Ha piovuto o è piovuto?

I verbi ausiliari

Ho andato a scuola, io!

Quante volte ti è capitato di sentire, o di dire, frasi simili con voluto effetto parodico? (Perché so che non diresti mai una cosa simile, è talmente sbagliata che fa rabbrividire solo a sentirla!)

 

Quello che magari non sai è che esiste effettivamente un motivo per cui usare l’ausiliare sbagliato ci fa ridere: si tratta di uno degli errori più frequenti di chi sta imparando la lingua italiana.

 

Un parlante madrelingua, infatti, difficilmente commetterà questo errore; ma per chi sta imparando l’italiano da zero non è così semplice, e il sistema dei verbi ausiliari è più complesso di quanto si pensi.

 

Tuttavia…

non penserai di essere immune?

 

Perché non lo sei!

Magari non commetterai errori simili a quello della frase che apre l’articolo, ma ci sono casi in cui anche i parlanti italiani cadono, quindi non abbassare la guardia!

 

Ad esempio, diresti ha piovuto o è piovuto?

E perché?

 

E se invece ti chiedessi in base a cosa scegli quale verbo ausiliare usare?

 

Come vedi, è più complicato di quanto si pensi… ecco perché oggi ne parliamo insieme: si tratta di uno di quegli argomenti che devi saper padroneggiare, se vuoi che i testi della comunicazione online della tua azienda siano impeccabili!

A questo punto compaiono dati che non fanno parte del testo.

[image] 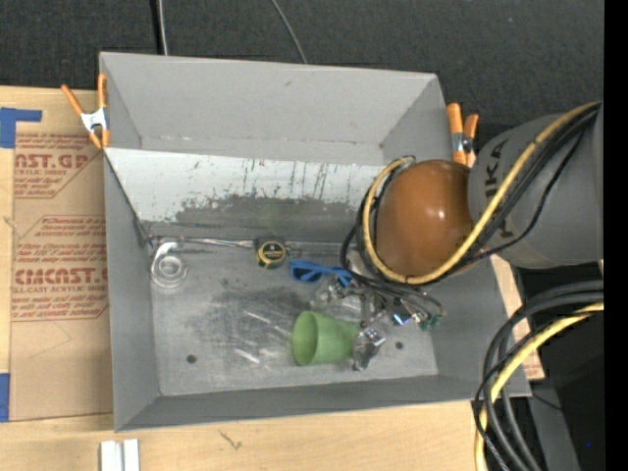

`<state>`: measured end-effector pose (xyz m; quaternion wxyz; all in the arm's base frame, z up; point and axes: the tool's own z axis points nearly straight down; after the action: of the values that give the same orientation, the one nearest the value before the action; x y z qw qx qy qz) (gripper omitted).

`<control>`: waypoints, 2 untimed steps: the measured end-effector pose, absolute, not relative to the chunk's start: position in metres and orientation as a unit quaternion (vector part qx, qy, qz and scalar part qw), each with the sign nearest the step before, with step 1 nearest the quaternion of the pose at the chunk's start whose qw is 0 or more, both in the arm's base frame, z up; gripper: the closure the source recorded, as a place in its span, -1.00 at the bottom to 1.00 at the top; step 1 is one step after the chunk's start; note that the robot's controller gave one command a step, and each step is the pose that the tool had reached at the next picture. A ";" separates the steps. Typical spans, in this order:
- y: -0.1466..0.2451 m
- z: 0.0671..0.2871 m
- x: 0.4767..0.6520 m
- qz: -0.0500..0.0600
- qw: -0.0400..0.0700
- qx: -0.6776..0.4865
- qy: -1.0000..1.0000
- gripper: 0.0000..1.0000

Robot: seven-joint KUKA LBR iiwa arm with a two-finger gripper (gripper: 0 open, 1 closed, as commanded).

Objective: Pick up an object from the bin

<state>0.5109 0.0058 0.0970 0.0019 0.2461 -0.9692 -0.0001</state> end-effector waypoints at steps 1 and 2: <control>0.007 0.098 0.512 -0.001 0.000 0.246 -0.969 1.00; 0.048 0.186 0.506 0.000 -0.004 0.241 -0.971 1.00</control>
Offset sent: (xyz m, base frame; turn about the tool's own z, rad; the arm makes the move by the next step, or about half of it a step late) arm 0.0000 0.0000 0.0000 0.0000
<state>0.5061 0.0476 0.1857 -0.0043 0.2407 -0.9706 -0.0004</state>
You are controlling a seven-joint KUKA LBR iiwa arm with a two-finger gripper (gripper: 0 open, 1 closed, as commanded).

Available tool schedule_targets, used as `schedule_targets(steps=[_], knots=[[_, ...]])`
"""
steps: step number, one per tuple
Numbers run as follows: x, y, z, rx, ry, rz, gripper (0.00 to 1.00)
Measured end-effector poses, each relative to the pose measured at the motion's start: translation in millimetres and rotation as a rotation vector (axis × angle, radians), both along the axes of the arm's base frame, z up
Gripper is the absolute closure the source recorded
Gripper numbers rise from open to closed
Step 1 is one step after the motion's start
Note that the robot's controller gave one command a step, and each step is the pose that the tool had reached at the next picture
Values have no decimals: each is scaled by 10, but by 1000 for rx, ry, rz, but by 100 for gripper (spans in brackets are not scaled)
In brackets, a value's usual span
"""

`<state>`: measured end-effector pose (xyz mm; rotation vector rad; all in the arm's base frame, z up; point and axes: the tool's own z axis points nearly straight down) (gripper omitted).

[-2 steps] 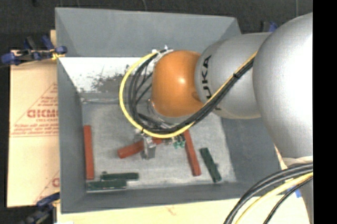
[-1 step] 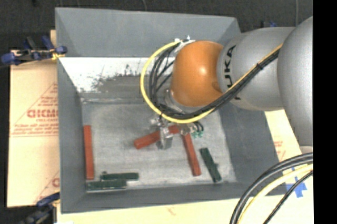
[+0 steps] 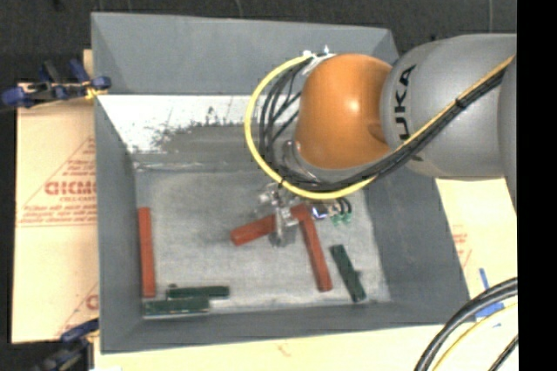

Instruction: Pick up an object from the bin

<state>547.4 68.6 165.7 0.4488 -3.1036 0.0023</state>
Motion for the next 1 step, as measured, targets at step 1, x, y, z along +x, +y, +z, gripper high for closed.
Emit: schedule_targets(steps=[1], knots=[[-31,68,615,1,-5,19,100]])
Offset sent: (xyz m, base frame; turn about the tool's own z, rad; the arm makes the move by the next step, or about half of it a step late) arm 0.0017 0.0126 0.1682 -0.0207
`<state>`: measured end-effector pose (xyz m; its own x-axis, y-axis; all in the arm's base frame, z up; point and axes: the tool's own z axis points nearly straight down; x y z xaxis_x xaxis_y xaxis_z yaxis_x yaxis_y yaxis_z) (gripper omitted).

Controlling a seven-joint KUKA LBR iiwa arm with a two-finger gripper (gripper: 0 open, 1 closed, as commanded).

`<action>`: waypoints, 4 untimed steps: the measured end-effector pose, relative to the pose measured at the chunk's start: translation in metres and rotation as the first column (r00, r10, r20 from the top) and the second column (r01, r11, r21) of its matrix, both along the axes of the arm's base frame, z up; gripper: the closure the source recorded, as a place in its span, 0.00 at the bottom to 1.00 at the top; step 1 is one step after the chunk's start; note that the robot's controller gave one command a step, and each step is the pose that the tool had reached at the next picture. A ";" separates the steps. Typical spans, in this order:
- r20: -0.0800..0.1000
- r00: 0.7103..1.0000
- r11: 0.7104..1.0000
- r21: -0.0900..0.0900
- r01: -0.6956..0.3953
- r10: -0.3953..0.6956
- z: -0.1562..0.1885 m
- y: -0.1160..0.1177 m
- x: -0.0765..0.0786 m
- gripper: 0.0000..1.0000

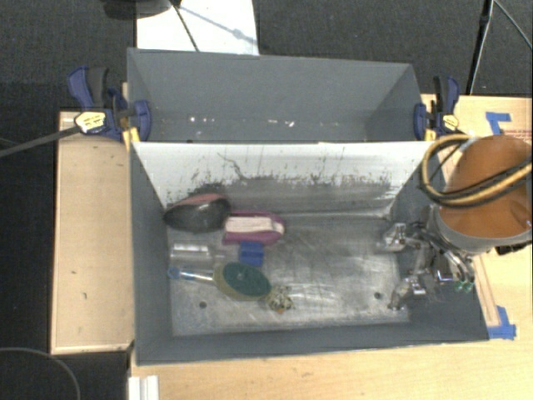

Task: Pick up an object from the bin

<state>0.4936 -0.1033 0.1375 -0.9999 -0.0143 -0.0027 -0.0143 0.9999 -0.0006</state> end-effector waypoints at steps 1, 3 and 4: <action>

E non per sfizio, ma per porti un gradino più su rispetto ai tuoi concorrenti e per far sì che i tuoi testi siano magneti attira-clienti… perciò,  se non l’hai ancora fatto, CLICCA QUI per iscriverti alla newsletter e non perderti neanche un articolo della Penna Rossa! 

 

E ora… sei pronto a capire se si dice è piovuto o ha piovuto… e perché?

 

Andiamo a scoprirlo!

 

 

ESSERE E AVERE COME VERBI AUSILIARI

Per prima cosa, partiamo dal principio: cosa sono i verbi ausiliari? Vediamo cosa dice la Treccani:

 

Ausiliari (dal lat. auxilium «aiuto» + –āris) si chiamano alcuni verbi che, oltre al loro uso e significato autonomi (➔ ), se impiegati in unione con le forme non finite di altri verbi, svolgono una funzione di ‘aiuto’ nei confronti di questi ultimi in diversi modi. A questa categoria appartengono tipicamente essere (io sono partito), avere (Carlo ha mangiato) e alcuni altri.

 

Quindi, quando fungono da ausiliari, essere e avere “aiutano” altri verbi a esprimersi. Ma in che modo?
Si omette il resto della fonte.